Ryan provides the riders’ perspective, describing how his first CM went painfully wrong, as the driver tried to escape his corkage by accelerating through the riders in front of him, running over one cyclist as another held on for dear life. Even with a cyclist clinging to the hood of his car, the driver gave no sign of stopping, so the riders chased him down and forced him to stop.

Then the police — and reporters — took the standard approach and blamed bikers first. Apparently, both had already decided the driver was the victim, and neither seemed to have any interest in the bikers’ side of the story.

Meanwhile, Jonah talks with the driver himself, painting a very different picture of a frightened — and sympathetic — man, who felt intimidated by all rampaging cyclists who surrounded his car, and by his account, threatened him. He responded by revving his engine in an attempt to get the riders to back off, not realizing his car was in gear.
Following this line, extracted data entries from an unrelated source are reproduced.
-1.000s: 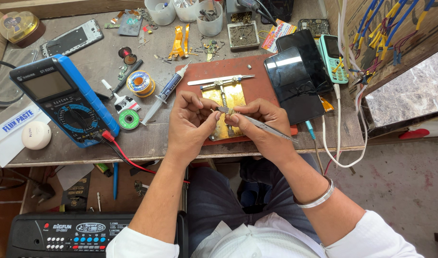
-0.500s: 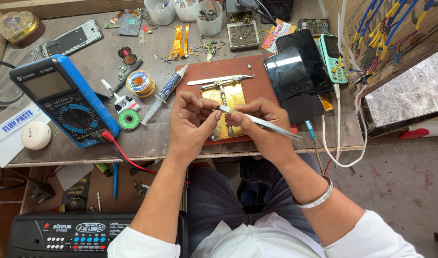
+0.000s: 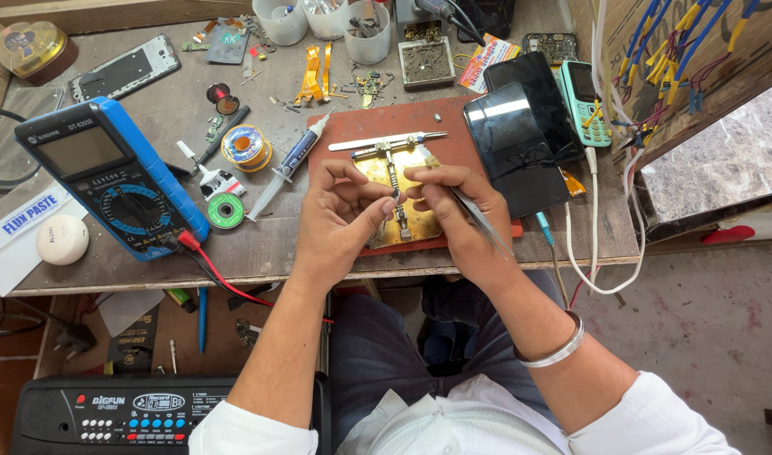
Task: The person solders a small component onto a phone part held in a circuit board clamp. They position the component by hand, apply flux, hold it with tweezers, and use a soldering iron to solder the contacts, working over a cluttered repair bench.
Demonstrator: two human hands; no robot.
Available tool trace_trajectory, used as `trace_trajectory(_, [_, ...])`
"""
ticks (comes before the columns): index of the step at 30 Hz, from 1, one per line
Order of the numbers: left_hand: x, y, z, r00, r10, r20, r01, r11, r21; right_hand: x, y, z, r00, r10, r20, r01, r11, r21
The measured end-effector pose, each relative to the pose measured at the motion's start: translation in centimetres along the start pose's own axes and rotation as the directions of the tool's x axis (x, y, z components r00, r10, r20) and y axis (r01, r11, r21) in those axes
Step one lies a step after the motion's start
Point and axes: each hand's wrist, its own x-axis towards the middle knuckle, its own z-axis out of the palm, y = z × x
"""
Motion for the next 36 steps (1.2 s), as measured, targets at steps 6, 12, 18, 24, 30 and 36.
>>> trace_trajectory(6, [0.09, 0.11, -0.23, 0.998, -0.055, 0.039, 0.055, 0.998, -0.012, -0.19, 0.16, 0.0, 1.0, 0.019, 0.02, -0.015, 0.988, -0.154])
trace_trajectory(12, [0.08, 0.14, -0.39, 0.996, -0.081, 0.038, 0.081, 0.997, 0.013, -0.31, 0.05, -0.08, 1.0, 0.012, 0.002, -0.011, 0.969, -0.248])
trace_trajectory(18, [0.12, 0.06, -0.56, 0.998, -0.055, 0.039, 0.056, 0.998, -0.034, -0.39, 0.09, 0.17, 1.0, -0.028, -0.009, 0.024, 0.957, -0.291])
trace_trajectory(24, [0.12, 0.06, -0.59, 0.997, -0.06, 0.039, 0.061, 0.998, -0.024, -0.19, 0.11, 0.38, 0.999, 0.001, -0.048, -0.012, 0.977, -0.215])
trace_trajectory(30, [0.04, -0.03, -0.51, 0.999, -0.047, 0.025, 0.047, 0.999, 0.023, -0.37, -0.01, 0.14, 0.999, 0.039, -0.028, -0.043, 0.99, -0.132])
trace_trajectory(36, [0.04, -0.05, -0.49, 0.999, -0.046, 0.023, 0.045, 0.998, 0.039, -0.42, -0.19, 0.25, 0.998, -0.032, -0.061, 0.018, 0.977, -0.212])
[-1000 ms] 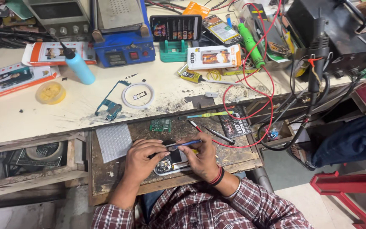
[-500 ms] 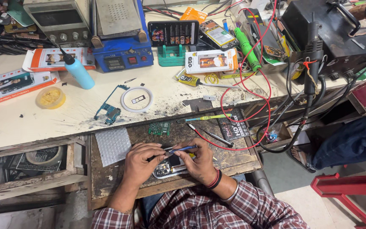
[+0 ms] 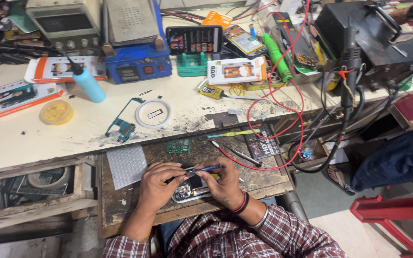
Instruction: The person works on a disassembled smartphone at a cluttered workbench. They use a blue plastic pry tool to adjust internal components and a green screwdriver to tighten screws on the phone's frame. The person flips the phone over to access different sides and continues adjusting internal parts.
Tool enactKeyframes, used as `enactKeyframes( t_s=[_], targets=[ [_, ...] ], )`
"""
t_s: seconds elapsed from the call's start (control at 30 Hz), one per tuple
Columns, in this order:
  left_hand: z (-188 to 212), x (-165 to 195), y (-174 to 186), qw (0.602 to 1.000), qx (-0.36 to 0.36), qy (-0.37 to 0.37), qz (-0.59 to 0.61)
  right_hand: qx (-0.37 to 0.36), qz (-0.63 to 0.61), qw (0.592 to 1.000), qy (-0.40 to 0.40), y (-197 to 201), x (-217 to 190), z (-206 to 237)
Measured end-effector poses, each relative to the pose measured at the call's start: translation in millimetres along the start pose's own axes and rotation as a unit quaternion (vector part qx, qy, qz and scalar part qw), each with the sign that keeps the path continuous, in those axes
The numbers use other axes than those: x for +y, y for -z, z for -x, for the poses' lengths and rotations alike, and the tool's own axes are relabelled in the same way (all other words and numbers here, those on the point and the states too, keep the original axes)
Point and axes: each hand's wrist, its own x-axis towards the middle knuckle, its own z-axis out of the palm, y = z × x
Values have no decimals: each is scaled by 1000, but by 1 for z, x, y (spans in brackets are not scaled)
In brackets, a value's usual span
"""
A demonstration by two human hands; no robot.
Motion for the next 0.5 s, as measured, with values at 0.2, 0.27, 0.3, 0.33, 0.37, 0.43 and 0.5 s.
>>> enactKeyframes(
  t_s=[0.2, 0.27, 0.3, 0.33, 0.37, 0.43, 0.5],
  targets=[
    [4, -7, 2, 1000, -3, -9, -11, 5, 30, 999, 22, -3, -2, 0],
    [6, -9, 2, 1000, -6, -11, -11, 0, 21, 1000, 18, -2, -4, 0],
    [7, -10, 1, 1000, -6, -12, -12, -4, 15, 1000, 16, -2, -4, 0],
    [7, -12, 1, 1000, -8, -12, -11, -6, 18, 1000, 15, -2, -5, -1],
    [8, -12, 1, 1000, -9, -10, -12, -8, 18, 1000, 14, -2, -6, -1],
    [9, -13, 1, 1000, -9, -13, -12, -8, 18, 1000, 16, -2, -7, -2],
    [10, -14, 1, 1000, -9, -21, -10, -2, 17, 1000, 21, -2, -8, -3]
  ],
)
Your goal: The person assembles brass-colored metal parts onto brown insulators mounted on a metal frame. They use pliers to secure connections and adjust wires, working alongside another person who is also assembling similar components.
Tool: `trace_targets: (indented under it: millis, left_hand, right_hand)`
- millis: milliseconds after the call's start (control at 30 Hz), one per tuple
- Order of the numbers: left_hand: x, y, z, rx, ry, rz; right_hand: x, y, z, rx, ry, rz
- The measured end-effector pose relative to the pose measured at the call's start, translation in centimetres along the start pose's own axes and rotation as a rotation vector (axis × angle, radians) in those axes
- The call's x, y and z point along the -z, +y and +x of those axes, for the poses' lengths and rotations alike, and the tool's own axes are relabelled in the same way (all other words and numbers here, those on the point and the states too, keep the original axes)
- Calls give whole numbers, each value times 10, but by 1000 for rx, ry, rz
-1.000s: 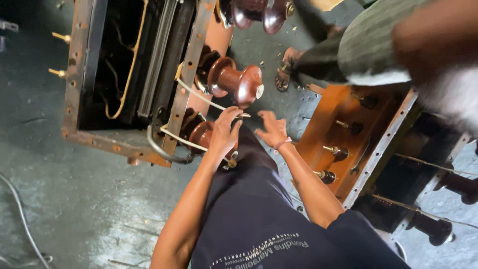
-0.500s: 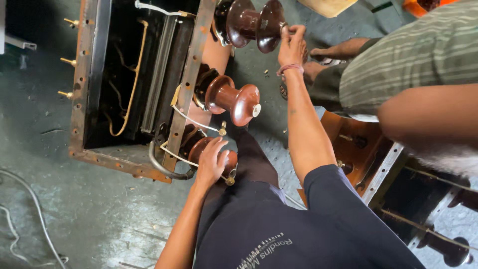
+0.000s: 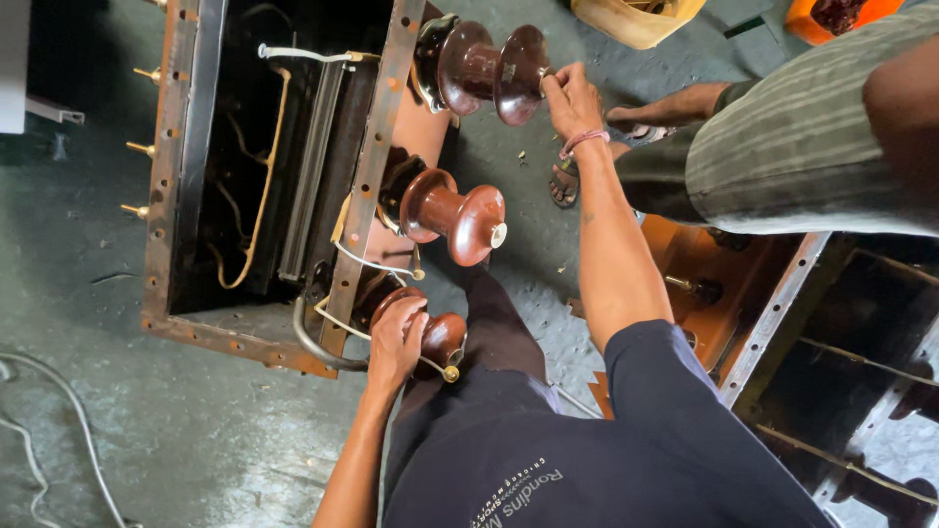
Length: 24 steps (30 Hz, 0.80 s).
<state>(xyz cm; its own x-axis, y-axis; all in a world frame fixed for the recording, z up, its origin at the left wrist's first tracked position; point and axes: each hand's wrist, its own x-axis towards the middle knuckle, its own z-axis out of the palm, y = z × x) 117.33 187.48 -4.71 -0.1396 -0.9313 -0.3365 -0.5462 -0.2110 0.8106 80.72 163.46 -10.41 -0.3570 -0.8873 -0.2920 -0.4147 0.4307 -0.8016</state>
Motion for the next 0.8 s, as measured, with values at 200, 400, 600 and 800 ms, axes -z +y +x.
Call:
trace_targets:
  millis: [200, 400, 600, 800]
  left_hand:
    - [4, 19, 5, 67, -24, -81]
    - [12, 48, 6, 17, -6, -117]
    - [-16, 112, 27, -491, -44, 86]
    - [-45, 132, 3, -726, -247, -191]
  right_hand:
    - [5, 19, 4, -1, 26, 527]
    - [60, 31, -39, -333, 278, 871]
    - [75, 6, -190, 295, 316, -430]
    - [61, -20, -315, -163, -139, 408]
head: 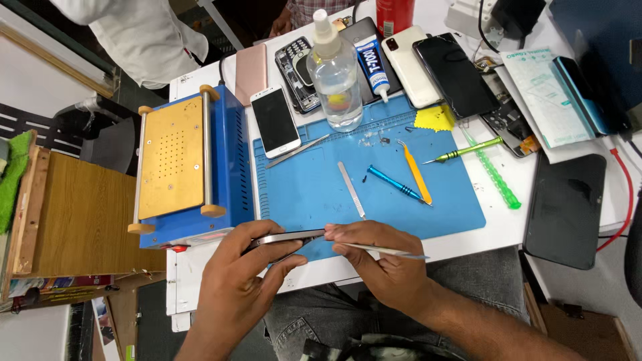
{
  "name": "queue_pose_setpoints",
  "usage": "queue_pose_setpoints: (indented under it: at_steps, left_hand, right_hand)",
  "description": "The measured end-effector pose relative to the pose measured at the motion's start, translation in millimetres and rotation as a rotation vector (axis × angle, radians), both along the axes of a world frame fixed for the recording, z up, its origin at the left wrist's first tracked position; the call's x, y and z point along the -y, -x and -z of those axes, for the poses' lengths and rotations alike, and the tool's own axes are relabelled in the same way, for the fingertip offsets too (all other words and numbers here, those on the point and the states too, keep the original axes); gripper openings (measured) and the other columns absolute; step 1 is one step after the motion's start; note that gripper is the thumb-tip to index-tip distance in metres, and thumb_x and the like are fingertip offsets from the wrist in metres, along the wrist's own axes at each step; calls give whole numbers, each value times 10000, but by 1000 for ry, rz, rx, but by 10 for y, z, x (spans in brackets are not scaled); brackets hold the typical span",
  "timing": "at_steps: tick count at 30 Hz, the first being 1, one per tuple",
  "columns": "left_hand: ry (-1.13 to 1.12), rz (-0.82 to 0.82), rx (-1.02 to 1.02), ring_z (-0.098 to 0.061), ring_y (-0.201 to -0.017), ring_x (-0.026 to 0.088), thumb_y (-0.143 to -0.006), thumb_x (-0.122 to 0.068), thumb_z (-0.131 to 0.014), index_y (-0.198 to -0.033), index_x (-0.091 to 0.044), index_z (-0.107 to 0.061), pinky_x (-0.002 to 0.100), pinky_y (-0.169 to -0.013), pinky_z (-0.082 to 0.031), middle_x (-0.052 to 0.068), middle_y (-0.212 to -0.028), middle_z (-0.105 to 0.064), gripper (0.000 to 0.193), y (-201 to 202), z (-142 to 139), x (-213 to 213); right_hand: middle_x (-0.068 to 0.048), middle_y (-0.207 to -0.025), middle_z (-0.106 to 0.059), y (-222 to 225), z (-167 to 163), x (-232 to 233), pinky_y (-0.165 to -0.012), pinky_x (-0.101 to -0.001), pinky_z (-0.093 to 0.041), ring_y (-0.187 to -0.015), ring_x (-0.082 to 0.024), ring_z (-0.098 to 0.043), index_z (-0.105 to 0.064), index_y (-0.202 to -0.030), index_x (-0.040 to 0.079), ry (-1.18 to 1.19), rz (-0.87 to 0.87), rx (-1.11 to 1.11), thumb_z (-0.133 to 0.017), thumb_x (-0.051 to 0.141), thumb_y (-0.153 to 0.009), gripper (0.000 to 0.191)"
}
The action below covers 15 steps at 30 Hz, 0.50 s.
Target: The person uses a screwdriver to unscrew and pry open a smartphone, lifting out the battery and separating the back cover from the frame. They then hold the phone frame and use a thin blade to scrape along its edges, working on the device over a blue repair mat.
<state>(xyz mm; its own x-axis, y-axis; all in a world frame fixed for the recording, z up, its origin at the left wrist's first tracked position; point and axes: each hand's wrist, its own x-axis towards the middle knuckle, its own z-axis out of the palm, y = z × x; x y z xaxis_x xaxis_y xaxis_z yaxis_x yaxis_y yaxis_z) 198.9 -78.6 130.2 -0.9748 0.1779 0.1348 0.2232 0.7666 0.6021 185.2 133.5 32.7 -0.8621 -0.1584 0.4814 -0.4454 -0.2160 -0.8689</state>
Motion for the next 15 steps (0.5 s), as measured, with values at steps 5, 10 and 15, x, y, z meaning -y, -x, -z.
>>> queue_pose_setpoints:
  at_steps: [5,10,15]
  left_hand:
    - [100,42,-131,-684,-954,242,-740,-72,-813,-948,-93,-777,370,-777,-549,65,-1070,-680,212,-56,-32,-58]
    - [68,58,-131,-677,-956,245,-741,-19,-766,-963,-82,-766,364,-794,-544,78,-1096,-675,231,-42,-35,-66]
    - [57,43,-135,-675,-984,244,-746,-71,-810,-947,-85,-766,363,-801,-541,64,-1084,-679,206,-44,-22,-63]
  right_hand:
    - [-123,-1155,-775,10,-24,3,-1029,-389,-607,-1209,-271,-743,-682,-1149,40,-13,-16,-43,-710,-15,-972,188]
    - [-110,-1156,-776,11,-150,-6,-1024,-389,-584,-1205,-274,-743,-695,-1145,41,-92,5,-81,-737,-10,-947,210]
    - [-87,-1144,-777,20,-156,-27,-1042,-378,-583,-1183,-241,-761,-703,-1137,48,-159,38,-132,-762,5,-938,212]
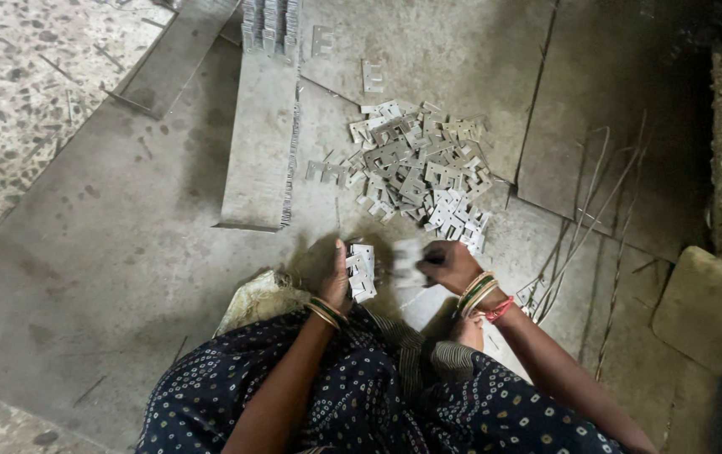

It lurched forward and inadvertently struck a couple of cyclists.

He says the other bikers responded by trying to hit him or clinging to his car, so he began to speed off, then stopped when he heard someone say a rider was hurt. When he got out of his car to apologize, the riders attacked him and his car.

So who’s right — or more to the point in this case, who’s wrong?

Everyone.

Intentionally or not, frightened or not, the driver struck and injured at least two riders in an ill-advised attempt to escape corking.

The police and press — as usual — leapt to the assumption that the cyclists were at fault, and weren’t about to let the facts get in the way.

And — ignoring any questions about the propriety and effectiveness of Critical Mass and corking tactics — the cyclists were wrong for retaliating against the driver, however justified they may have felt at the time. Once the driver struck the cyclists, they should have simply taken down his license or taken a picture (I keep my camera phone in reach when I ride for exactly that reason) and reported it to the police. Then it would have been a clear case of hit-and-run, the cyclists, rather than the driver, would be seen as the victims, and both the police and press might have been a little more sympathetic.

Instead, everyone loses. Especially the biking community.